Raven obedeció, y quedó sin resuello al ver lo que el mago había depositado entre sus dedos. Le habría gustado detenerse para examinarlo mejor, pero Lexa la agarró por el brazo y la obligó a seguir. En la palma de la sobrecogida kender refulgía la diminuta figura de un dragón dorado, tallada con exquisito detalle. Incluso creyó ver las cicatrices de sus alas, aunque no con tanta claridad como los pequeños rubíes que centelleban en sus cuencas oculares. De pronto, bajo la atenta mirada de Raven, las gemas desaparecieron bajo los dorados párpados que la estatuilla acababa de entornar.

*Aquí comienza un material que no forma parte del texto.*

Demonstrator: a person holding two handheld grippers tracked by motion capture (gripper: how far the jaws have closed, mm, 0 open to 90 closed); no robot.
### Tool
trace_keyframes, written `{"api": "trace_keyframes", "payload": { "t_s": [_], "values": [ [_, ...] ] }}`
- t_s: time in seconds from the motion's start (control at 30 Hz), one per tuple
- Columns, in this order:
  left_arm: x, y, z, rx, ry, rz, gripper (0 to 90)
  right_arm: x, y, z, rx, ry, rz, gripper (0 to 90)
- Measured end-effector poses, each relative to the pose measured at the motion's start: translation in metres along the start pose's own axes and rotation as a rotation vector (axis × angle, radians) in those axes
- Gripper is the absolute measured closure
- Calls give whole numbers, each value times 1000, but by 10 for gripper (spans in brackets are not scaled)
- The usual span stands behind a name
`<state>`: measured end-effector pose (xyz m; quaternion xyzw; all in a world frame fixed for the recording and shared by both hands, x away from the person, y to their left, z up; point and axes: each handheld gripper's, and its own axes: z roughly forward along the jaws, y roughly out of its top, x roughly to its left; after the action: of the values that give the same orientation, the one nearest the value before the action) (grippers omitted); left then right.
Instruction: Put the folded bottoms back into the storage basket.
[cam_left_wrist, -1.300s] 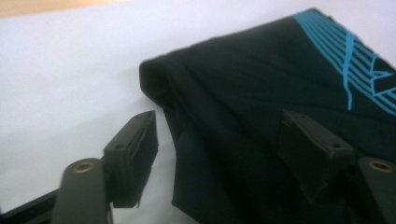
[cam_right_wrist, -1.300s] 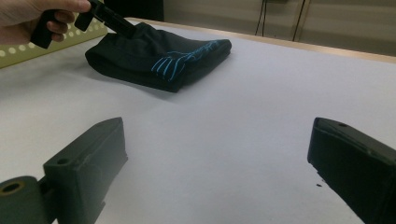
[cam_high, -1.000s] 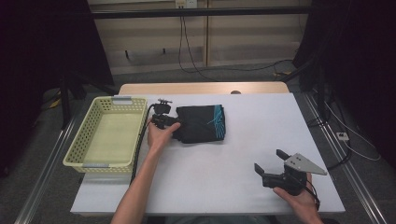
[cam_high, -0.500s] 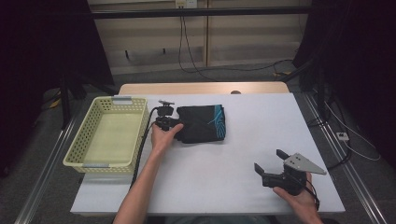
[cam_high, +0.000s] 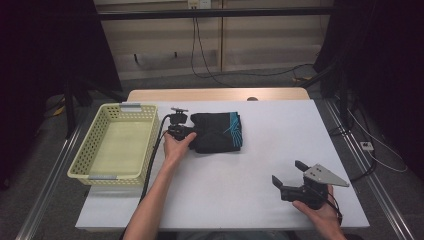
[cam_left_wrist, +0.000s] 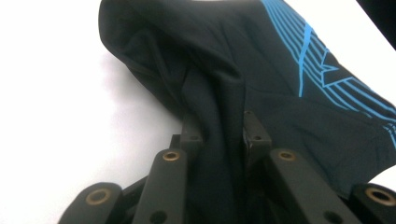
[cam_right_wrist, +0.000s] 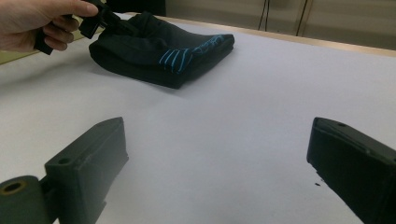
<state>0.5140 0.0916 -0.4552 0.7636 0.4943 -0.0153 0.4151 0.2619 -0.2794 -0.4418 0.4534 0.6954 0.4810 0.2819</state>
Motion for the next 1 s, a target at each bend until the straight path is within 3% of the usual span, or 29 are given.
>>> {"api": "trace_keyframes", "payload": {
  "t_s": [0.17,0.47,0.63,0.8,1.0],
  "values": [
    [-4,4,-7,-50,-27,14,761,1,0,-1,-2,0,-1,46],
    [-16,9,-19,-145,-37,60,761,0,0,-1,-3,1,3,46],
    [-20,11,-25,-152,-45,76,761,3,1,1,0,10,-9,46],
    [-23,13,-36,-171,-13,105,762,1,1,-1,-2,1,-4,46],
    [-24,17,-46,-193,-13,117,763,1,1,-1,-5,-3,-8,46]
  ]
}}
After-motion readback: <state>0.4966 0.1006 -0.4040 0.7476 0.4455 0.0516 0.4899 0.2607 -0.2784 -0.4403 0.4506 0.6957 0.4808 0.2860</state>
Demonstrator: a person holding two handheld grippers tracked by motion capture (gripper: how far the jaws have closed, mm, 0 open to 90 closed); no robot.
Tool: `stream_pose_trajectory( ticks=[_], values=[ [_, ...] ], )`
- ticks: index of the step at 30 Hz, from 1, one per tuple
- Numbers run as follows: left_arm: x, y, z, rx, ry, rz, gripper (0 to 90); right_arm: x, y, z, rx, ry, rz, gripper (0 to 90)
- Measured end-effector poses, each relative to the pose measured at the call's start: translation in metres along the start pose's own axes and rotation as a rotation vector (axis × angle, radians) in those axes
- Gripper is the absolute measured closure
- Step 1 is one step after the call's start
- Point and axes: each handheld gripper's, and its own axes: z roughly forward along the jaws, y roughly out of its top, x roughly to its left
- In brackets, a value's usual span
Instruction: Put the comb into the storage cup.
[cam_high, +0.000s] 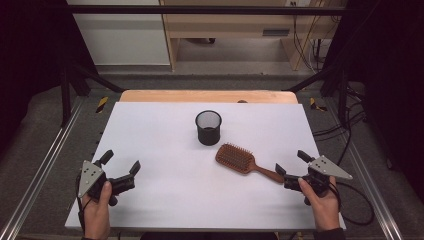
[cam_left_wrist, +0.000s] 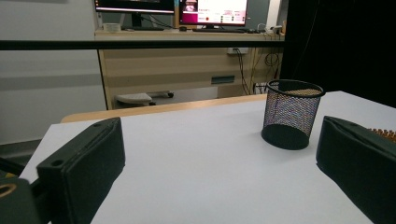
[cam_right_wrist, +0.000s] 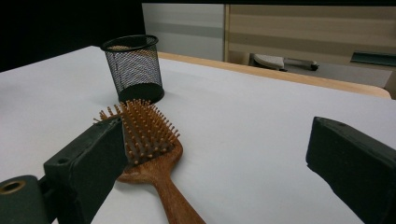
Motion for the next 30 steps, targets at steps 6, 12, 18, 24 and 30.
stream_pose_trajectory(
  ticks=[6,12,18,24,30],
  values=[
    [0.0,0.0,0.0,0.001,0.001,0.001,1.3,0.0,0.0,0.0,0.007,-0.005,-0.001,5.5],
    [0.0,0.0,-0.001,0.002,-0.002,0.004,1.3,0.0,0.002,-0.002,0.022,-0.027,0.0,6.0],
    [-0.002,-0.001,-0.001,0.009,-0.006,0.01,1.3,0.001,0.008,-0.005,0.028,-0.023,0.014,7.2],
    [-0.006,-0.003,-0.002,0.018,-0.018,0.022,1.3,0.002,0.035,-0.007,0.045,0.008,0.026,9.6],
    [-0.007,-0.003,-0.004,0.017,-0.028,0.027,1.3,0.01,0.069,0.004,0.135,0.037,-0.092,8.5]
  ],
)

—¡Fizban, es magnífico! ¿De verdad puedo quedármelo? —se aseguró sin girar la cabeza hacia el anciano, que avanzaba un poco rezagado entre sonoros resoplidos.

—¡Por supuesto, muchacha! —confirmó el mago—. Al menos hasta que concluya esta aventura.

—O hasta que muramos en el empeño —farfulló Lexa, salvando las rocas a gran velocidad. Los draconianos se hallaban a escasa distancia.